Top of Data shown
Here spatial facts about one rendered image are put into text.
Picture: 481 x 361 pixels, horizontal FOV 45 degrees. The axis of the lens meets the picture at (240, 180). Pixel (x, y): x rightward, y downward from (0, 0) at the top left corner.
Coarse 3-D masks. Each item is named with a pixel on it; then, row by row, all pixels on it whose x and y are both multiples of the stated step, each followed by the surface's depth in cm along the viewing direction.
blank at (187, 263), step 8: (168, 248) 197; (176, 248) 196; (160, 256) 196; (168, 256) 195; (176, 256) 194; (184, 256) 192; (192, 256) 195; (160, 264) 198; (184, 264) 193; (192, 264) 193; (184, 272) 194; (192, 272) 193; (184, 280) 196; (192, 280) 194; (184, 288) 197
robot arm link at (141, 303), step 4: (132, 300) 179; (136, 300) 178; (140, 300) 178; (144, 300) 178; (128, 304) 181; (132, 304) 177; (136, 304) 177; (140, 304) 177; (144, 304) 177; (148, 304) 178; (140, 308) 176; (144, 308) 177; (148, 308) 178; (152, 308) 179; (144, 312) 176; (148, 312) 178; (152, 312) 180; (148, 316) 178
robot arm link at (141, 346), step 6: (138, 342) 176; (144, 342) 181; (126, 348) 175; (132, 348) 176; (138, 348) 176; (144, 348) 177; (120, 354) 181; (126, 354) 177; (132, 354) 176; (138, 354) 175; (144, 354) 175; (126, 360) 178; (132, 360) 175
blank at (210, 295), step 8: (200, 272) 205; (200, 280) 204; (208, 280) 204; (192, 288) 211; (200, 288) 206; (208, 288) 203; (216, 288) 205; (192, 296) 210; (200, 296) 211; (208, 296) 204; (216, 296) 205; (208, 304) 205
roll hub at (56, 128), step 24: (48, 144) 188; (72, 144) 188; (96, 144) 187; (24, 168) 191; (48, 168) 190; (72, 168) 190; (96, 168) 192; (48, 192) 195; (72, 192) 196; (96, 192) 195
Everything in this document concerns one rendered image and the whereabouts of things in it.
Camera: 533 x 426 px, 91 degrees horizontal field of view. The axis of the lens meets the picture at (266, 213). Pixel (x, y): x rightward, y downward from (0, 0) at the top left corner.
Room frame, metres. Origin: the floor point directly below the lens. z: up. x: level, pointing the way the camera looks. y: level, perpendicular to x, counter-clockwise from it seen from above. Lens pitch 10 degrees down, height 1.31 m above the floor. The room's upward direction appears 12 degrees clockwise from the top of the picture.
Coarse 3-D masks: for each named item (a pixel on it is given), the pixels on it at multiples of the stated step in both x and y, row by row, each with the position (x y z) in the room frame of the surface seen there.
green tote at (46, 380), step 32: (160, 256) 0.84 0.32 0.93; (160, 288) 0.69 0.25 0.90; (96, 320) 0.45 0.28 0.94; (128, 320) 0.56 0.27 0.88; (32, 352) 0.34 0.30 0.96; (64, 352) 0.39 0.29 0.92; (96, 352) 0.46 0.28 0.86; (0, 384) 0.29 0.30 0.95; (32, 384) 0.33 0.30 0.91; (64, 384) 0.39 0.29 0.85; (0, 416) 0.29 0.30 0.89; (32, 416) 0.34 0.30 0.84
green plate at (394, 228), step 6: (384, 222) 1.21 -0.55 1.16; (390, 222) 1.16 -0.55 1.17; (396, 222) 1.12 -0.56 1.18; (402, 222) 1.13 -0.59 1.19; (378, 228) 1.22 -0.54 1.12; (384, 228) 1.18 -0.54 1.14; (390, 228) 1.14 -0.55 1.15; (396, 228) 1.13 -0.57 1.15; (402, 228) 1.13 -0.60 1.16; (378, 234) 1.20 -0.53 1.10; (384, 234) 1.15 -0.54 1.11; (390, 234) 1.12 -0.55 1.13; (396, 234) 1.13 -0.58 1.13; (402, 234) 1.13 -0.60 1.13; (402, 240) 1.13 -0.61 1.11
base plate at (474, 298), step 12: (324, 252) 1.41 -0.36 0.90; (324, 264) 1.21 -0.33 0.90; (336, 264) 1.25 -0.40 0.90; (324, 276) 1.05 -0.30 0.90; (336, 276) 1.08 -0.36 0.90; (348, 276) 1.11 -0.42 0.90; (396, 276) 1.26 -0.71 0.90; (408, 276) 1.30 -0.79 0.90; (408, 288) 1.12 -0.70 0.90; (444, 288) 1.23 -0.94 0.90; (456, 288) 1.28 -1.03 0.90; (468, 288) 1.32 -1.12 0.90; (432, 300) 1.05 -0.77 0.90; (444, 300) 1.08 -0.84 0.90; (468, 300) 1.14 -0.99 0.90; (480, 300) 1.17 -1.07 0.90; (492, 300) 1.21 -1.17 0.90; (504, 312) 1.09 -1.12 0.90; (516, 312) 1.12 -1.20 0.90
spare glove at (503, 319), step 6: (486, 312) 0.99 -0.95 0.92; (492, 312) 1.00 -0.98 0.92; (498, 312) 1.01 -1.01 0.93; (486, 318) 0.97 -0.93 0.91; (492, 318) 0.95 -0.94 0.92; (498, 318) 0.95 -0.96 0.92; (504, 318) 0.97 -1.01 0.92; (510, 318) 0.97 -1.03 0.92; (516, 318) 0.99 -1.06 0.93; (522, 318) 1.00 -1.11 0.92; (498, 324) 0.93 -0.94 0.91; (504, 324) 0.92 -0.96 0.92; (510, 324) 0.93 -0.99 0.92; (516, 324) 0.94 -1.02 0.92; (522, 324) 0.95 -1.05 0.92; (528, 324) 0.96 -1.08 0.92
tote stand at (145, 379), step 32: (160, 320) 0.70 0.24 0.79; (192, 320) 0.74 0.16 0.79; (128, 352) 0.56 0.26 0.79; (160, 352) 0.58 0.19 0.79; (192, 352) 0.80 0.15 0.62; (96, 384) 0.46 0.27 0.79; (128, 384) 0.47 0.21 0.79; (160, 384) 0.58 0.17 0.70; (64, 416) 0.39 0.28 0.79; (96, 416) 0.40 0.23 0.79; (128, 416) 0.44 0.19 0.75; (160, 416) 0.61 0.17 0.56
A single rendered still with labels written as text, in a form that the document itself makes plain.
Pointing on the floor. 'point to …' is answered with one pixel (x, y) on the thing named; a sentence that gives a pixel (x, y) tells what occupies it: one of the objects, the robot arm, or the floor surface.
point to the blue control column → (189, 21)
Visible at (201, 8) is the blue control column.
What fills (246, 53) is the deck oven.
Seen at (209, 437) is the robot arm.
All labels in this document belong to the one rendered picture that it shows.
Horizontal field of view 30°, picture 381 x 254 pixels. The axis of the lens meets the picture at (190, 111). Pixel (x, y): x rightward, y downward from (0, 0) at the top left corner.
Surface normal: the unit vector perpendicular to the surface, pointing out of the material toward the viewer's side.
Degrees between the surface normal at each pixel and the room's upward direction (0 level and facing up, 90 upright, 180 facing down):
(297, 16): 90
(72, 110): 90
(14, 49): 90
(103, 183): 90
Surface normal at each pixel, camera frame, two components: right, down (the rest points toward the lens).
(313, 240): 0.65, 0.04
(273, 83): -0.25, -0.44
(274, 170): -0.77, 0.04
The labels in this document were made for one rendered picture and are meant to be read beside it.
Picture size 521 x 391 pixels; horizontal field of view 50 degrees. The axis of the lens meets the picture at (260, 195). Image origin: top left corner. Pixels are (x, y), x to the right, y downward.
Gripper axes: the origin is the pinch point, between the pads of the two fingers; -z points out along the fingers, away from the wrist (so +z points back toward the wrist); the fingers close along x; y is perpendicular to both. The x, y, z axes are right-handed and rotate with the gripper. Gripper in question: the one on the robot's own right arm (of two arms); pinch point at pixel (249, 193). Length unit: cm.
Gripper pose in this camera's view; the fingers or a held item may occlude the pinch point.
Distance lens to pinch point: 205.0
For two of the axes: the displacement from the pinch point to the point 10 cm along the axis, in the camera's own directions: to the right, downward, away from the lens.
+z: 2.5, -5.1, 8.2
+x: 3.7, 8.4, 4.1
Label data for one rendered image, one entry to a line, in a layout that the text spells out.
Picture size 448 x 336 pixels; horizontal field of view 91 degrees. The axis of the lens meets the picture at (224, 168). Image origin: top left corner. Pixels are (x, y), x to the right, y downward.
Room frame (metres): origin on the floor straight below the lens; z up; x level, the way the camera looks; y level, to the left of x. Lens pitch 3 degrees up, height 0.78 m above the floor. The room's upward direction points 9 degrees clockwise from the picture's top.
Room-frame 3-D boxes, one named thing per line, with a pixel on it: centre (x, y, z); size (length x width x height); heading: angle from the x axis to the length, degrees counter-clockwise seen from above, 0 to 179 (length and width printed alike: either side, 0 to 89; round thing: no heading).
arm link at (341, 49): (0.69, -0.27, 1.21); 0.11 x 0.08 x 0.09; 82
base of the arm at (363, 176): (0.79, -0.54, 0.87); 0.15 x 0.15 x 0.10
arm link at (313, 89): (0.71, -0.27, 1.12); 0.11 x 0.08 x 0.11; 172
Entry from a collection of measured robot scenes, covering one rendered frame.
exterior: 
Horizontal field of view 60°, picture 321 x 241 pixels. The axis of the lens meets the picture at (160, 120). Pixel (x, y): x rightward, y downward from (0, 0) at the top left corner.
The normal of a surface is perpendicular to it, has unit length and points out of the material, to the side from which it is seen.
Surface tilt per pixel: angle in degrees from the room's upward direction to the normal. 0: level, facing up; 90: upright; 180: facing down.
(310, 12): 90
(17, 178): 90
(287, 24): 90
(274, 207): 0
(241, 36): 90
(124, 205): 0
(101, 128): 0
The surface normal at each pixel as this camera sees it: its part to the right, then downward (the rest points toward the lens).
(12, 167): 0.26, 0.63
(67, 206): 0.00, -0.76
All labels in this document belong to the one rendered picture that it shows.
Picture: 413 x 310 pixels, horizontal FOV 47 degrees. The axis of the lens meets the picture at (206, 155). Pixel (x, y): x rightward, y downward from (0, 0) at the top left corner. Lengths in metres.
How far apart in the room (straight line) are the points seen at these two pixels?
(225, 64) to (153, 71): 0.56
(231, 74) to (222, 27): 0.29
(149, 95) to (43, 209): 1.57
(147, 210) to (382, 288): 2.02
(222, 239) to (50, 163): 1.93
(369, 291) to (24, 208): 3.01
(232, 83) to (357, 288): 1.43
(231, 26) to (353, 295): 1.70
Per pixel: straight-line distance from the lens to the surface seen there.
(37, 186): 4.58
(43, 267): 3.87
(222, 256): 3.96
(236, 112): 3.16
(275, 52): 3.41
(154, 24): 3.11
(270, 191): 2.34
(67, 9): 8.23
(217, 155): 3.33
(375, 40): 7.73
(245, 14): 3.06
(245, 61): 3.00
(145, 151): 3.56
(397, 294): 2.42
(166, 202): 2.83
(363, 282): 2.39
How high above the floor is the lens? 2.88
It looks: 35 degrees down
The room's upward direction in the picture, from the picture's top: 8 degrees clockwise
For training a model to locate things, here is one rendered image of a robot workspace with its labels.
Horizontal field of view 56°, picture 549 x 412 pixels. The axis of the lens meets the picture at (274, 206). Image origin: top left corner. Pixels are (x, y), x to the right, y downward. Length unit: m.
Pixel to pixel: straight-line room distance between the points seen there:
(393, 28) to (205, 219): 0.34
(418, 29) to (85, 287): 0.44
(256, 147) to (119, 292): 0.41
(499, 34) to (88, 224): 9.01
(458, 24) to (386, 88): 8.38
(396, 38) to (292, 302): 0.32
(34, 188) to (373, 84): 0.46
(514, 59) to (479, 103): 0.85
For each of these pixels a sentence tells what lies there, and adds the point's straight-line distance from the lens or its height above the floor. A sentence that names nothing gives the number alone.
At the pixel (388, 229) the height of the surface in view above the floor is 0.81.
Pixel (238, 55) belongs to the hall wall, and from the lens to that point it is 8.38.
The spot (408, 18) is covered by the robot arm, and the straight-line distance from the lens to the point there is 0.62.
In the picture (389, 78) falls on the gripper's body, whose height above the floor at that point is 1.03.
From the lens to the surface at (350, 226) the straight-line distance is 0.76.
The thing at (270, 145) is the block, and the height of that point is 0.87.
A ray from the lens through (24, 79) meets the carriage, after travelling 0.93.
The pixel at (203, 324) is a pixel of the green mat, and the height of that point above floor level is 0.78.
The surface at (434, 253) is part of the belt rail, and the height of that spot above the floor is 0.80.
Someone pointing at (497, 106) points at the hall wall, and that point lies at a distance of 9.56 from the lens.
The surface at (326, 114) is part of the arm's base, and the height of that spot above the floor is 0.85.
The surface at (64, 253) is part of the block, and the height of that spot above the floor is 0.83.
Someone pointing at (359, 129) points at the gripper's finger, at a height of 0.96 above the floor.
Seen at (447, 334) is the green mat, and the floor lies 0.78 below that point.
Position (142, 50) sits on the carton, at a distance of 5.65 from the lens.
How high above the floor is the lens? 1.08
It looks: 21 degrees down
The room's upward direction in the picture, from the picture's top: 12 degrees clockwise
Bottom of Data shown
(Work required)
Take the stretch of lines above from the one containing "(363, 282): 2.39" through the one containing "For training a" and repeat it exactly, adding no other line.

(Response to the task)
(363, 282): 2.39
How high above the floor is the lens? 2.88
It looks: 35 degrees down
The room's upward direction in the picture, from the picture's top: 8 degrees clockwise
For training a model to locate things, here is one rendered image of a robot workspace with its labels.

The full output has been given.